MON: 19º/11º TUE: 18º/12º
Media deal strengthens public broadcasters
The government secured broad political backing for a media deal yesterday that will see an effective price freeze on the media licence, as well as more money for children's and regional programming.
All parties, except for the libertarian party Liberal Alliance, supported the agreement, which also included a variety of initiatives to strengthen domestically produced programming by the public broadcasters DR and TV2.
In a press release Michael Christiansen, chair of DR’s board, praised lawmakers for backing the plan.
“It strengthens DR as a public-service institution when it is founded on the broadest possible democratic base,” Christiansen said.
The deal will increase funding for children’s television by 73 million kroner between 2012 and 2014. DR will use the money to develop programming, including a news programme directed at young people.
“We are in the midst of an ambitious period of development at DR, mostly with TV, where we are in the process of developing more standout and brave public service content for our channels.

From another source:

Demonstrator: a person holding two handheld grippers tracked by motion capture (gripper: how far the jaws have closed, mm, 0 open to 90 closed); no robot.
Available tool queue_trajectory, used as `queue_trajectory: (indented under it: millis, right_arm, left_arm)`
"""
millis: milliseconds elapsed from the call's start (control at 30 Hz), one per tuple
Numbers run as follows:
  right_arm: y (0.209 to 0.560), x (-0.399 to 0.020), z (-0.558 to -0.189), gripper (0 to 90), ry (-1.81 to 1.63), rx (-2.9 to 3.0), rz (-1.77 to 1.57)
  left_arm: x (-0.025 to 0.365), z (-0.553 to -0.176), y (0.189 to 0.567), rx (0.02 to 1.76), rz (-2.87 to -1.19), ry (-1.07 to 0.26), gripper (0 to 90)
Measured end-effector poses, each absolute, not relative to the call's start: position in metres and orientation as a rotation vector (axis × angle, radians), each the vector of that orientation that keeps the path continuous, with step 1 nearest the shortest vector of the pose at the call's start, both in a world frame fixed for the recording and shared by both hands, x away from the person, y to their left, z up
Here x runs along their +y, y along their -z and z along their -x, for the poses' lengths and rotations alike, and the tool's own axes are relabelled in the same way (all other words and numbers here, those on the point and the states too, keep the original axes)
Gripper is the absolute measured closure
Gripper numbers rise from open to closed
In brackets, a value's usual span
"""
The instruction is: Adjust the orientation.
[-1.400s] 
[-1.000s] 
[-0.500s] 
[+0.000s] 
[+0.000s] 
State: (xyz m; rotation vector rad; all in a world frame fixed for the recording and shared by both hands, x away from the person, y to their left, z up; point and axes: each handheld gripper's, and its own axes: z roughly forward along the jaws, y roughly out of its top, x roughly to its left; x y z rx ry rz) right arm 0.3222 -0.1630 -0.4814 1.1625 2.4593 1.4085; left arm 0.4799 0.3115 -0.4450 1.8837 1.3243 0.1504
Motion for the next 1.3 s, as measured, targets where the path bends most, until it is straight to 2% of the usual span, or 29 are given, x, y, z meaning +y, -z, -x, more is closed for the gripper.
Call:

We can now get started with this work,” Maria Rørbye Rønn, DR’s secretary general, said in a press release.
Local programming will also be strengthened under the deal, which set aside an additional 62 million kroner for TV2's eight regional stations.
“At a time when there is an enormous amount of international content on Danish TV, it’s important to ensure that we are producing enough professional material locally, because it is in high demand,” Mogens Jensen, the Socialdemokraterne media spokesperson, told Jyllands-Posten newspaper.
The deal was a blow for the nostalgic, however, as it was announced that FM radio would be phased out in 2019 if 50 percent of radio listeners are using digital radio by the middle of 2018.
Other notable aspects of the deal included the decision not to sell off TV2, as the previous government had hoped.
The deal also stops companies from paying to have their products shown in TV programs, through so-called product placement deals, while DR and TV2 will also no longer be able to accept sponsorships from privately held businesses.
Consumers will benefit by having greater choice over which channels they want to buy from satellite and cable providers instead of having to buy packages with channels they do not want to watch.
The deal also includes changes to the media licence fee. Households that only have radios will no longer have to pay the 160 kroner annual media licence fee. Households with devices that can receive DR's television programming will see their licence fee rise only by the amount of inflation over the coming two years. Currently 2,352 kroner annually, the amount will rise to 2,414 kroner in 2014.
Liberal Alliance are not supporters of the licence fee and left the negotiations early on. In a press release the party bemoaned the increased state funds that DR and TV2 had secured and argued that fellow centre-right parties should not have supported the agreement.
“They ought to be arguing for a liberalisation of the media market, since it would mean less money forced out of people's pockets for their media licence,” MP Simon Emil Ammitzbøll said in the press release. “Danish TV viewers pay enough already.”